Kirana sedikit canggung. "Dia... teman baru."
Rina memandang Arjuna dari ujung kepala hingga ujung kaki, lalu tersenyum genit. "Halo, nama aku Rina. Kamu siapa?"
Arjuna menatapnya dengan tajam, lalu menjawab dengan penuh percaya diri, "Aku Arjuna."
Nama itu terdengar asing bagi mereka, tetapi pesona Arjuna begitu kuat sehingga mereka tidak terlalu peduli. Beberapa wanita lain mulai mendekat, berusaha mencari cara untuk berbicara dengannya.
"Arjuna, kamu dari mana?"
"Sudah lama kenal Kirana?"
"Kamu model, ya?"
Arjuna menoleh ke Kirana dengan tatapan penuh kemenangan. "Sepertinya manusia di sini masih tahu bagaimana menghormati seorang dewa."
Kirana memutar matanya. "Bukan hormat. Itu karena kamu terlalu tampan."
Arjuna tersenyum sombong. "Hasil yang sama."
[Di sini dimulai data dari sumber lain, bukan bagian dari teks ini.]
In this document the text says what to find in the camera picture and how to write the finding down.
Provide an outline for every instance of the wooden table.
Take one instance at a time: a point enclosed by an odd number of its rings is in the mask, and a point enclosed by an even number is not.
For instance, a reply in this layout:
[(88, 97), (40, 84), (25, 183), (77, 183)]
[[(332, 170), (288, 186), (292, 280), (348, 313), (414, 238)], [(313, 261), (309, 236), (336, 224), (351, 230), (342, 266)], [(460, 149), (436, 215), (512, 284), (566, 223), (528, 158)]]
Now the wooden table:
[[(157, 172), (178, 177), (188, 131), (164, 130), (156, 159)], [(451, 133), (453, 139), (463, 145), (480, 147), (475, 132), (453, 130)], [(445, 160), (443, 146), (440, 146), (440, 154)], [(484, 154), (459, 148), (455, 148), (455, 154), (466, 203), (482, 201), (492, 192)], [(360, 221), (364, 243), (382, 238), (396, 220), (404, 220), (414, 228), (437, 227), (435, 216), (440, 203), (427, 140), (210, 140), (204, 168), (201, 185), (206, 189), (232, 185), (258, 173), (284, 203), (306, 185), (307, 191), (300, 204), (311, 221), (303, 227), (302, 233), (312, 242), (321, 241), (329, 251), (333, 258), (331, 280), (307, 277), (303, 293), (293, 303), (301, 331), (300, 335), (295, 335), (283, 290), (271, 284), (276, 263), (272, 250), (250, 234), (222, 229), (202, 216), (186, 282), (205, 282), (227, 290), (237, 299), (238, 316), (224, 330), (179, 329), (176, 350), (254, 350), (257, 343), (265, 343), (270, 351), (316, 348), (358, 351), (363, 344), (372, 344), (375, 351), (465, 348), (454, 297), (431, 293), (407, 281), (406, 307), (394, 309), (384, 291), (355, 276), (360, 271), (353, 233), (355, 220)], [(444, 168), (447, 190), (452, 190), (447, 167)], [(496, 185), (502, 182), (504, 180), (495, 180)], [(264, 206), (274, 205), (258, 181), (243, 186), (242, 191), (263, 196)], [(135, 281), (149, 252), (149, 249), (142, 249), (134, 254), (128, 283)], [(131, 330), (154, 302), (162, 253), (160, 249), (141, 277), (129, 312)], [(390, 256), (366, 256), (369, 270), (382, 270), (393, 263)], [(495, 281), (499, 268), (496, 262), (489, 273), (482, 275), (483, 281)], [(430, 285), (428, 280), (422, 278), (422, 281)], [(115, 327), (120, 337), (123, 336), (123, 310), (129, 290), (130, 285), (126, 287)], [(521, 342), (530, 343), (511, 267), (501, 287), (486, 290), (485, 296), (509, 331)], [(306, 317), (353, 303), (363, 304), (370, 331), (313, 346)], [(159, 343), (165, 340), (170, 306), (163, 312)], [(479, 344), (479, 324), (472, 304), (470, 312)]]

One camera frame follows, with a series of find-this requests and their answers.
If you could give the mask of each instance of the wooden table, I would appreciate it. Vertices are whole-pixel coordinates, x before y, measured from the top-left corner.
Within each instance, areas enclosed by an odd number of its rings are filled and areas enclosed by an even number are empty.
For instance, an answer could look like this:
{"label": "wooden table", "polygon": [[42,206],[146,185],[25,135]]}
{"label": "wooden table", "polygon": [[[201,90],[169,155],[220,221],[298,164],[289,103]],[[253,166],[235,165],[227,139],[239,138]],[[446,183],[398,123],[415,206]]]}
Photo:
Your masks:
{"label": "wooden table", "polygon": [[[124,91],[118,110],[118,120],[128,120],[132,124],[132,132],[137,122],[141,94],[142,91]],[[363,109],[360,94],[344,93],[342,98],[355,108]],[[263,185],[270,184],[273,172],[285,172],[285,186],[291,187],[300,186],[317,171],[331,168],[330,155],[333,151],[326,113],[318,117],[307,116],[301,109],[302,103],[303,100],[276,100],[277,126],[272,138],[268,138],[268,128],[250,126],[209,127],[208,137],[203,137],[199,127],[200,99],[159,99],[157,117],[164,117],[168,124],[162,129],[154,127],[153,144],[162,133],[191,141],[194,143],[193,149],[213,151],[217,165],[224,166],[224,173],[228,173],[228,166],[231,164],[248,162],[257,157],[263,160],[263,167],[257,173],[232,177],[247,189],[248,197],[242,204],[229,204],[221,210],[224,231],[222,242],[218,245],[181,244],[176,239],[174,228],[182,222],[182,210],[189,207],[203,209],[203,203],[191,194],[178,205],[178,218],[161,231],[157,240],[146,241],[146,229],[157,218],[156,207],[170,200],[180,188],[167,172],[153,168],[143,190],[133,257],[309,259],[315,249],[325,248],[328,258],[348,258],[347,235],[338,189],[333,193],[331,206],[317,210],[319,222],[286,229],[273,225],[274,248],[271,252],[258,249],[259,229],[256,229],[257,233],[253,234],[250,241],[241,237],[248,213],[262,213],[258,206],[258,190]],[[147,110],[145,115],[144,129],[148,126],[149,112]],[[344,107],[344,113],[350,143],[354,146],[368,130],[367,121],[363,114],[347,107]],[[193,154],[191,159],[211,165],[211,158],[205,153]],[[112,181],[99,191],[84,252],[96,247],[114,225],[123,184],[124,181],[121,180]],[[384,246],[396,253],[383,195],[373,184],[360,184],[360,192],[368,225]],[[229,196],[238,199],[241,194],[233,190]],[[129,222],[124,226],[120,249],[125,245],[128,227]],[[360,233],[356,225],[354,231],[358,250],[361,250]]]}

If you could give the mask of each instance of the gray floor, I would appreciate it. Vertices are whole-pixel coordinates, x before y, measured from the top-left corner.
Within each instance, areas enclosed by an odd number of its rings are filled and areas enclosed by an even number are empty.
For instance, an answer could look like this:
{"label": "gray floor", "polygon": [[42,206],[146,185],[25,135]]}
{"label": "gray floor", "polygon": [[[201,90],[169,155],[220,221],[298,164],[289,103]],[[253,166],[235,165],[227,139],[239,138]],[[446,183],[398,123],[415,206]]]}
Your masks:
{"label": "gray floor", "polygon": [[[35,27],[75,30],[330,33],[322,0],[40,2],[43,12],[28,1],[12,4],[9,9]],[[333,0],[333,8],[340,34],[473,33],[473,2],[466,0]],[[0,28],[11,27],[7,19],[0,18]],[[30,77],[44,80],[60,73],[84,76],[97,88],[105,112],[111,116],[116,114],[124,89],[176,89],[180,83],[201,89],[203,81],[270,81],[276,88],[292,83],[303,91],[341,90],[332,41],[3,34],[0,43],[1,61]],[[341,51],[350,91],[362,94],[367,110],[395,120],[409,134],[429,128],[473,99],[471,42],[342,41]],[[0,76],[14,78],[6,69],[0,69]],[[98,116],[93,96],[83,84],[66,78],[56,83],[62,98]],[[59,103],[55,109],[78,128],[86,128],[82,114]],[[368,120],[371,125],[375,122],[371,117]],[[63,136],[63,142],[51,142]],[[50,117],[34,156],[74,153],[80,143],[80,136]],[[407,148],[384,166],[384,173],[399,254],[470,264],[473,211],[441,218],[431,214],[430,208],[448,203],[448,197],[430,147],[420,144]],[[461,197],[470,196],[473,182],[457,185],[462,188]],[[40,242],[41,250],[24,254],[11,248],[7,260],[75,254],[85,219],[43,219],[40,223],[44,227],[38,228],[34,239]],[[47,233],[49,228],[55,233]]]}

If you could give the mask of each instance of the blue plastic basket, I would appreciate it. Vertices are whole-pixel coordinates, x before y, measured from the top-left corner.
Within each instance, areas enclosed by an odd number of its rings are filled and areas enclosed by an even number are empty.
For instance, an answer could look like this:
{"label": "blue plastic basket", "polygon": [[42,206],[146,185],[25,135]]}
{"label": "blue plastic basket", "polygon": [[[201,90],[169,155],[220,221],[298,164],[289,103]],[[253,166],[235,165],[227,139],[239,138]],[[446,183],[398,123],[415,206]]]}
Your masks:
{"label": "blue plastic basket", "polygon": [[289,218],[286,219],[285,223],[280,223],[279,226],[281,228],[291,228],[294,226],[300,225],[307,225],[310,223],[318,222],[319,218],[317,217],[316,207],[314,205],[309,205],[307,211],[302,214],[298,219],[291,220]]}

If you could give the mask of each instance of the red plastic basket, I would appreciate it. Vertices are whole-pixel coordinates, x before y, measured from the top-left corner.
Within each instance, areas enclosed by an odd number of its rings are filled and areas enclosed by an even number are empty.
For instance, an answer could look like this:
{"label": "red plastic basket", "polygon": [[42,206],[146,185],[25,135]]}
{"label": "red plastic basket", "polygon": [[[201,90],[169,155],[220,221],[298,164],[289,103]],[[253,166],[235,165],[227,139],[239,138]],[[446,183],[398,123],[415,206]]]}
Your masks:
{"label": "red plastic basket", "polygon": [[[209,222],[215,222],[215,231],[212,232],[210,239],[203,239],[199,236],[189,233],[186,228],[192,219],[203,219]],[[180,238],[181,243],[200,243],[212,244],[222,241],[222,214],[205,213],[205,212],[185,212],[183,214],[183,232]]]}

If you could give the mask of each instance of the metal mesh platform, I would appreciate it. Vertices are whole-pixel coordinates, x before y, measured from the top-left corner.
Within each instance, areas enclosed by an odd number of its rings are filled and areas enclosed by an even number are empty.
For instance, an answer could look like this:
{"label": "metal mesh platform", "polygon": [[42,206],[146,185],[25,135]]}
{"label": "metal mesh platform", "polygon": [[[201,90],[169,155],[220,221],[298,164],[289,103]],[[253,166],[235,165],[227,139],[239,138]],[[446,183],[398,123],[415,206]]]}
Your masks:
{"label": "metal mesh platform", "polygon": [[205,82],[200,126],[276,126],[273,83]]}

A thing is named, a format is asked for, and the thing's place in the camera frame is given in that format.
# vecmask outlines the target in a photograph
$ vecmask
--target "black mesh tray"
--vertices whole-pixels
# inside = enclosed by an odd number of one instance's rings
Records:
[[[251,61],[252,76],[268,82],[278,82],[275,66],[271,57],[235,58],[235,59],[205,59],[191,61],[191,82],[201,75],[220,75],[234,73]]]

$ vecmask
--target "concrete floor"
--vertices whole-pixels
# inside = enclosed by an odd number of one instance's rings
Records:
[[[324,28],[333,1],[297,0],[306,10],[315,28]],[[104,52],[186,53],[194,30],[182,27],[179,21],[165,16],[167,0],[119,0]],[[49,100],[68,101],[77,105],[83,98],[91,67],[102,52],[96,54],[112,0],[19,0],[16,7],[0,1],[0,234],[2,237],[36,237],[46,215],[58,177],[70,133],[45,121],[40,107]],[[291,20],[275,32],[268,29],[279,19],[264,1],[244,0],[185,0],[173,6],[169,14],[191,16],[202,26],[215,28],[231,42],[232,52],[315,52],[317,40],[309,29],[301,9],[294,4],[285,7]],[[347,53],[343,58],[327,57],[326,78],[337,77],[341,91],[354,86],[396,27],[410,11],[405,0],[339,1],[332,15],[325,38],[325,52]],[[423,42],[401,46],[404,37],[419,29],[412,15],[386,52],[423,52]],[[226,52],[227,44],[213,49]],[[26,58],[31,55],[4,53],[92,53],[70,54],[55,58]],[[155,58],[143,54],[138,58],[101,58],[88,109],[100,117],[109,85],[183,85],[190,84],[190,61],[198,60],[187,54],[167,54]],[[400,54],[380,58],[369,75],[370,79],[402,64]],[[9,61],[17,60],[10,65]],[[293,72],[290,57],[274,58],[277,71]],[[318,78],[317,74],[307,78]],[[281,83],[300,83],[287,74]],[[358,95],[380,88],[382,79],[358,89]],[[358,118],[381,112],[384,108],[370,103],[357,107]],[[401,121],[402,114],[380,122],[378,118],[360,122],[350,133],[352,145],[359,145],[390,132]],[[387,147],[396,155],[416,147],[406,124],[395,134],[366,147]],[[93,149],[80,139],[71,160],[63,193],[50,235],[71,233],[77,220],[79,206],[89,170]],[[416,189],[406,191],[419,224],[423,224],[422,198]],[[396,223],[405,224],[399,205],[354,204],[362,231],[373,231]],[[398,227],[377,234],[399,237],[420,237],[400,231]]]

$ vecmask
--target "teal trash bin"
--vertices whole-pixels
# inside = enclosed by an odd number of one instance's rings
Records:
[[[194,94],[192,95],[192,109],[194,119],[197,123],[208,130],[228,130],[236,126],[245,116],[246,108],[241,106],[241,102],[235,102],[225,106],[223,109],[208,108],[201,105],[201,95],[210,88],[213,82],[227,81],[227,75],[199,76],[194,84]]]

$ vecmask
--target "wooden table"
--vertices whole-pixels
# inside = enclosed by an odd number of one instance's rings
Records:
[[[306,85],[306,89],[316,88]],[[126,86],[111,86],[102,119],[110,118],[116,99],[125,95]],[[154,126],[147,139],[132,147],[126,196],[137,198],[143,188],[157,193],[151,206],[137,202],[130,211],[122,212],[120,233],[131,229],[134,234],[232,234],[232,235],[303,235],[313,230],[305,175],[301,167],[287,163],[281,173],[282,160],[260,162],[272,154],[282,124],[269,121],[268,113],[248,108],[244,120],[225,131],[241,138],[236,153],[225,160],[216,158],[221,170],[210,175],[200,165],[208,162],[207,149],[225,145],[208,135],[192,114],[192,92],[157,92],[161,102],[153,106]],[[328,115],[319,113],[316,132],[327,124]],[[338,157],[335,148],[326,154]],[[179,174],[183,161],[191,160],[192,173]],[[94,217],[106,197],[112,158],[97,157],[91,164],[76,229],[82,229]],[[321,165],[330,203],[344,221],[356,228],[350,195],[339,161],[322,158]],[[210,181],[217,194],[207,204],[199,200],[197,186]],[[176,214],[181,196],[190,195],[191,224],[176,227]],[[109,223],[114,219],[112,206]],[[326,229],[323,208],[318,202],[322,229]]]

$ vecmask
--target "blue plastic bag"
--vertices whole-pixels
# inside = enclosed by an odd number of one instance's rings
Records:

Sementara itu, para pria di kantor mulai memperhatikan situasi dengan ekspresi kesal. Salah satu dari mereka, seorang pria dengan kemeja ketat bernama Aldi, berbisik kepada temannya. "Lelaki macam apa ini? Baru datang sudah jadi pusat perhatian."
Kirana menarik lengan Arjuna dan berbisik, "Sudah cukup. Kita harus menemui bosku."
Arjuna mengangkat bahu dan mengikuti Kirana menuju ruang kerja atasan Kirana, meninggalkan sekelompok wanita yang masih terpesona dan pria-pria yang merasa tersaingi.
Kirana mengetuk pintu dengan ragu sebelum akhirnya membukanya. Di dalam, seorang pria paruh baya dengan kacamata tebal dan perut sedikit buncit sedang duduk di balik meja kerjanya. Wajahnya serius, dengan kerutan di dahinya yang menandakan pengalaman panjang dalam dunia bisnis.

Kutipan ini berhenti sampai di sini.